Scottish Tides Could Power Computer Farm

a-04For the past 16 years a rocky alcove on the shores of Stroma, one of the Orkney islands off the north coast of Scotland, has been the final resting place of the Bettina Danica, a 70-metre cargo vessel that ran aground in February 1993. All six crew were saved, but tugboats were unable to pull her back out to sea. After several attempts, they gave up.

Today all that is left is a rusting, crumpled hull, visible from passing ferries. It is not the only ship to meet such a fate. The remains of more than 60 vessels litter the rocks and seabed around this island, victims of the treacherous waters of the Pentland Firth. This stretch of sea between the tip of Scotland and the Orkney islands has some of the strongest tides in the world, created as surges from the Atlantic on one side and the North Sea on the other slosh through the strait that is only a few miles wide.

Yet shipwrecks aren’t all that lie beneath the roiling grey waters. Scottish first minister Alex Salmond has said the firth has the potential to turn Scotland into the Saudi Arabia of tidal energy, and the Crown Estates has begun an auction of parcels of seabed for tidal power developments. More than 40 companies are bidding.

Atlantis Resources, a small tidal turbine developer, is one of them. The company, led by Tim Cornelius, an Australian and former pilot of manned submersibles, has come up with a novel £400m project to build one of the world’s biggest tidal power plant there. Unlike other projects whose output would be pumped into the National Grid, Cornelius’s plan is to build a giant data centre onshore that would take all its power.

It sounds an off-the-wall idea, but one that he said tackles the biggest obstacle to development of Pentland Firth: its remoteness. Transporting power to areas of high demand, such as Edinburgh, would be costly. Even if it were possible, there is a nine-year waiting list for National Grid to connect a new project to the grid in Scotland – what Cornelius calls the GBQ, or Great Britain Queue.

To get round that he decided to bring demand to this remote corner of Scotland. “The Pentland Firth presented the perfect conundrum. It is far and away the most enticing tidal resource in the world but there is no way of connecting to the grid or exporting the power down to where the load was. We just couldn’t accept that there was no way to get this done,” he said.

After looking at several potential sources of demand, such as large industrial plants, he decided on a data centre because it is unobtrusive and power-hungry. Essentially large warehouses where companies can rent space to store servers, data centres consume huge quantities of energy – most of it goes to the equipment needed to keep the room cool. Low temperatures and strong winds in the area mean that less cooling equipment would be needed. Atlantis hopes to build about a kilometre inland at a greenfield site just below the Castle of Mey in Caithness.
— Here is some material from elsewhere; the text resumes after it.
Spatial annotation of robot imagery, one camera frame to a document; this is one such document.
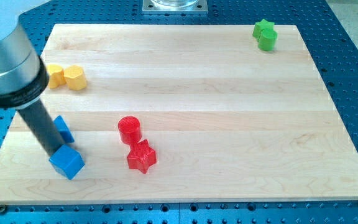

It’s an ambitious project. The ultimate goal is to install 150MW of turbines at a cost of about £400m after a first trial phase of 30MW is built. This scaled-up version would include 150 turbines, at 1MW each, an offshore transformer platform and a single cable that would link to the data centre. A data centre that could consume 150MW, enough to power a small city, would put it among the largest in Europe.

Another power source would also be required. Cornelius said that, based on tidal patterns, the farm would produce about 70% of the centre’s energy needs. A back-up source that could be turned on when tides aren’t flowing would have to be built. Atlantis is discussing with farmers having a greenhouse warmed by the excess heat given off by the acres of computers at the site.

Several unknowns hang over the project. Nobody has ever tried to build an underwater industrial complex in the kind of conditions presented by the firth, where tides can reach up to 18mph or 30kph., and tidal technology is a long way from being proved. Angus McCrone of New Energy Finance said it was a good five years behind renewable technologies like wind and solar. “It is unclear how much tidal power farms will cost to build or operate. There are still too many competing tidal technologies today. We need a good decade of projects up and operating before it becomes clear which are the winners and how much they will cost,” he said.

The Scottish government is well aware of this. To attract developers, it passed a new subsidy scheme that from April 1 tripled the per-megawatt payout for tidal energy. For its part, the Crown Estate wants up to 700MW of tidal power – enough to power about 700,000 homes – to be built as an initial trial. If it works, the Crown will sell much greater areas of seabed. It estimates that up to 10GW of power, nearly a quarter of average UK power consumption, could be generated there.

Early signs are good. Norwegian renewables giant Statkraft recently led a $14m (£9.6m) cash injection into Atlantis and Morgan Stanley, an early backer, also pitched in. It is now Atlantis’s biggest shareholder with 49%.

Whether Cornelius can bring the vision to fruition is, for the moment, out of his hands. “It’s all about waiting for the Crown Estates. To get to the promised land, we need to get the okay from them first,” he said.